What if it doesn't use any CDN? just plain web server serving the site but no longer available or the web server is down.
Without a shared service like this one, you can also have this happen if you CNAME or NS to a different domain and that domain becomes controlled by someone else (for example, if it expires and is registered by a new person).
Also possible with A/AAAA records, if the IP becomes controlled by someone else, that's less likely if you're self hosted with IPs you were assigned directly by an IP registry, than if you're borrowing IPs from a service provider.
Microsoft pointed abc.microsoft.com to GitHub pages through dns. That GitHub repo name was deleted; & eventually available back for anybody to get it. New user gets that repo name. Now new user publishes his content on that repo.

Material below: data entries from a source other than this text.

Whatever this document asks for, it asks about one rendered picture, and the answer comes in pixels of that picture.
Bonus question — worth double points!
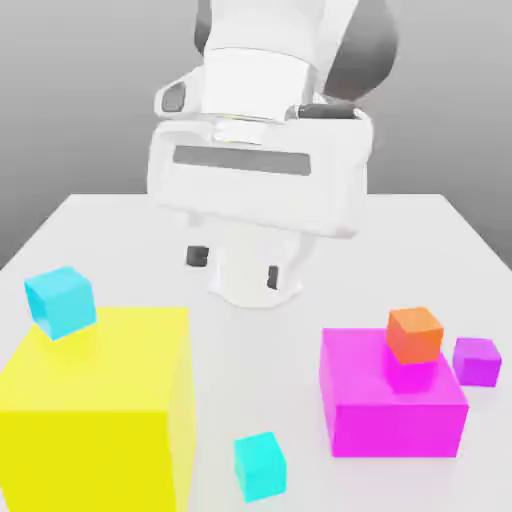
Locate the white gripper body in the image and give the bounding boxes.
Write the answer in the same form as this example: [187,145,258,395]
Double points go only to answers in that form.
[146,114,376,240]

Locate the small sky blue cube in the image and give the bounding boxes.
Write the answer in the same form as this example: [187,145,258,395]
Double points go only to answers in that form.
[23,265,98,342]

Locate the small orange cube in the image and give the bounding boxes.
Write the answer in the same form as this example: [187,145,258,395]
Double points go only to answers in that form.
[385,306,446,366]

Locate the small turquoise cube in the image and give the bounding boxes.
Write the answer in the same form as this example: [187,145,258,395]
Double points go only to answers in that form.
[233,430,288,504]

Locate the small purple cube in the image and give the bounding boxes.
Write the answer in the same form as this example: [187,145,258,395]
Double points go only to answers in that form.
[452,336,503,388]

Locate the large magenta box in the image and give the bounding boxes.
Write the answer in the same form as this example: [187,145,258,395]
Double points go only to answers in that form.
[318,327,470,460]

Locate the large yellow box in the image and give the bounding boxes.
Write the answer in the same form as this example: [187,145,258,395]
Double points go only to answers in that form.
[0,306,198,512]

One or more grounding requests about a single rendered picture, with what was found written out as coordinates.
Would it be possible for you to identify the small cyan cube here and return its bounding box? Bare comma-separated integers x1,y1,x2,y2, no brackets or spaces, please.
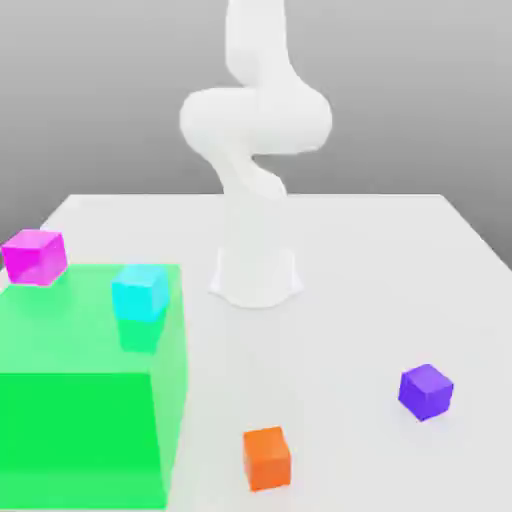
110,263,171,324

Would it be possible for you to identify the small orange cube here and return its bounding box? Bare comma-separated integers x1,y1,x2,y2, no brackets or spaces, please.
242,425,292,493

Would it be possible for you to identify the small purple cube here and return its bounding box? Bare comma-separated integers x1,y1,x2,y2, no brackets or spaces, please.
397,362,455,423

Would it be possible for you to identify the small magenta cube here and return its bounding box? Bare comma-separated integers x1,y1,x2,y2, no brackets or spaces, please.
0,228,68,288

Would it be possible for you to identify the large green box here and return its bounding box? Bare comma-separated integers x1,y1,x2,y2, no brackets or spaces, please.
0,262,189,511

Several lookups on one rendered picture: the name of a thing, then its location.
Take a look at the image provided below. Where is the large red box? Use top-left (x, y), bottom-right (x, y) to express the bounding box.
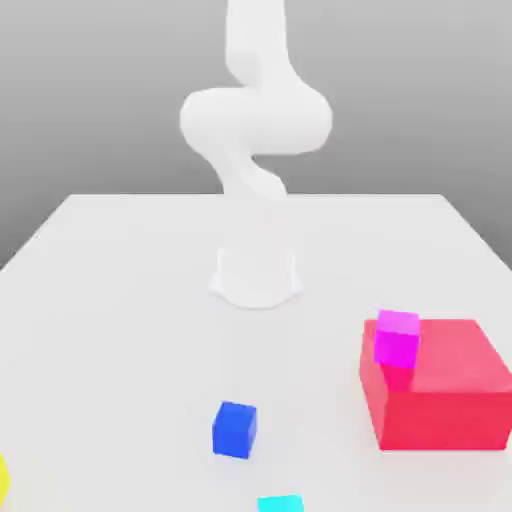
top-left (358, 318), bottom-right (512, 452)

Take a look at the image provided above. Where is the small yellow cube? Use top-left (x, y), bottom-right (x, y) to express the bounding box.
top-left (0, 452), bottom-right (11, 504)

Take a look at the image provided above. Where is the small magenta cube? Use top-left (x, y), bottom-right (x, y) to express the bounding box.
top-left (373, 308), bottom-right (422, 370)

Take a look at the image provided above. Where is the small cyan cube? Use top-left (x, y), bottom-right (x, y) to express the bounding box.
top-left (256, 494), bottom-right (306, 512)

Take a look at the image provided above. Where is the small blue cube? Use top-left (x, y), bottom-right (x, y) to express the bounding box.
top-left (211, 400), bottom-right (258, 460)

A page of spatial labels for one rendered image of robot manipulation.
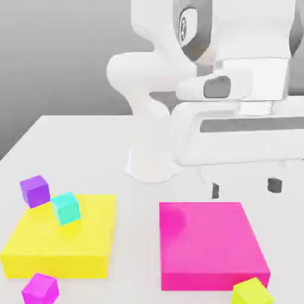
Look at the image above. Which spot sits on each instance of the small cyan cube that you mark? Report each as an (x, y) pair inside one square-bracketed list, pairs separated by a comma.
[(67, 210)]

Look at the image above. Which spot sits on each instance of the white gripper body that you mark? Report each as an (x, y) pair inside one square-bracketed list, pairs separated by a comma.
[(237, 147)]

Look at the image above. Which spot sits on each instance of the small magenta cube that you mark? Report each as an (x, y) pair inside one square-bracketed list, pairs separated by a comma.
[(39, 291)]

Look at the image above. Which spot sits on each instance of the large pink box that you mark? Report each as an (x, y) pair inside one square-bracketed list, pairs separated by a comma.
[(209, 242)]

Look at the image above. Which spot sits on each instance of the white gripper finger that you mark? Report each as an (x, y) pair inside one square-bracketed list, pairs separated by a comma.
[(215, 190), (274, 185)]

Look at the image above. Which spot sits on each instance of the large yellow box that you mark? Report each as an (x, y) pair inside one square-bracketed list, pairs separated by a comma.
[(59, 247)]

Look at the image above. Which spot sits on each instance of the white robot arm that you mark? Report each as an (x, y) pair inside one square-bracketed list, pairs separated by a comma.
[(147, 78)]

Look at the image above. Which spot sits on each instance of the small lime cube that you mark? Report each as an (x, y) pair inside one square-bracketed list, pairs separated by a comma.
[(251, 293)]

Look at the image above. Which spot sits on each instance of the small purple cube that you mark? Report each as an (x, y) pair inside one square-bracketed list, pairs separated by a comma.
[(35, 192)]

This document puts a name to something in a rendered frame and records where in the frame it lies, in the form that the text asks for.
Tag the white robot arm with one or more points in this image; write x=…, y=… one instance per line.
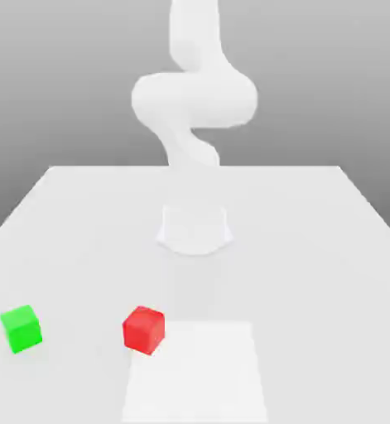
x=194, y=99

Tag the small red cube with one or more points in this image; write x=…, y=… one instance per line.
x=143, y=330

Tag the small green cube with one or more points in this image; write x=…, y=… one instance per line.
x=21, y=329

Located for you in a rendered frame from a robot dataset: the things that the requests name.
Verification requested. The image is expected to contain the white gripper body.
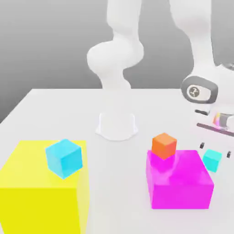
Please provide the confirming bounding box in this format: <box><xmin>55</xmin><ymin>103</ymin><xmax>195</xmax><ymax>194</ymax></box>
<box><xmin>195</xmin><ymin>122</ymin><xmax>234</xmax><ymax>153</ymax></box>

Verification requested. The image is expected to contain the small teal cube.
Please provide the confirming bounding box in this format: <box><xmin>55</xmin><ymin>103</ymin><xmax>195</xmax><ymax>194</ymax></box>
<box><xmin>202</xmin><ymin>149</ymin><xmax>223</xmax><ymax>174</ymax></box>

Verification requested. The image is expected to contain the small orange cube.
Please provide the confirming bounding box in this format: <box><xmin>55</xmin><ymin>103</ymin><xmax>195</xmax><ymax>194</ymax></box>
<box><xmin>151</xmin><ymin>132</ymin><xmax>178</xmax><ymax>161</ymax></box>

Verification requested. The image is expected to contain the small blue cube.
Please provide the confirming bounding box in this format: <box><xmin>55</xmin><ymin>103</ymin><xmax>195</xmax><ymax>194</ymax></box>
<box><xmin>45</xmin><ymin>138</ymin><xmax>83</xmax><ymax>180</ymax></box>

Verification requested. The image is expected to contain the large magenta box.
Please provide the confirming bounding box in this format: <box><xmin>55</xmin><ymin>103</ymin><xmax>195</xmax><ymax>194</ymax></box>
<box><xmin>145</xmin><ymin>149</ymin><xmax>215</xmax><ymax>210</ymax></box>

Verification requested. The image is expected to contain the large yellow box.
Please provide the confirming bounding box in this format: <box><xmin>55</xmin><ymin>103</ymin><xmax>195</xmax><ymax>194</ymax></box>
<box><xmin>0</xmin><ymin>139</ymin><xmax>90</xmax><ymax>234</ymax></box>

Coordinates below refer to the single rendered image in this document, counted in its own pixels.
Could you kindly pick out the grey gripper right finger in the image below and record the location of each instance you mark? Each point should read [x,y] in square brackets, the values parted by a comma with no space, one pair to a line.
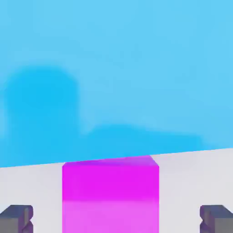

Now if you type abc.microsoft.com you will see new user's content.
TIL why aka.ms/whatever is used redirects instead of having the redirect service be on a *.microsoft.com domain. Besides being shorter, I assume that this greatly reduces the risk for subdomain takeover as aka.ms shouldn’t have any associated cookies.
While we were waiting for our friend in the ER (she's fine), one of us downloaded an app that was a giant red button like that one and that's all it played, TURN DOWN FOR WHAT! And you could press it a bunch so it's like "TTTT TTT TT URN URN DOWWN FFFOORR WHAT WHAT! The nurses enjoyed it
It is possible that there can be divided in to 2 groups the people in this world: 1 who's first thought given this opportunity is to rick roll the eff outa the situation, and another group that for some reason wouldn't.
Shameless plug, I’ve worked on identifying/characterizing these issues on cloud providers: https://arxiv.org/pdf/2204.05122.pdf
It’s only a matter of time before adversaries become more sophisticated at identifying and exploiting these in bulk.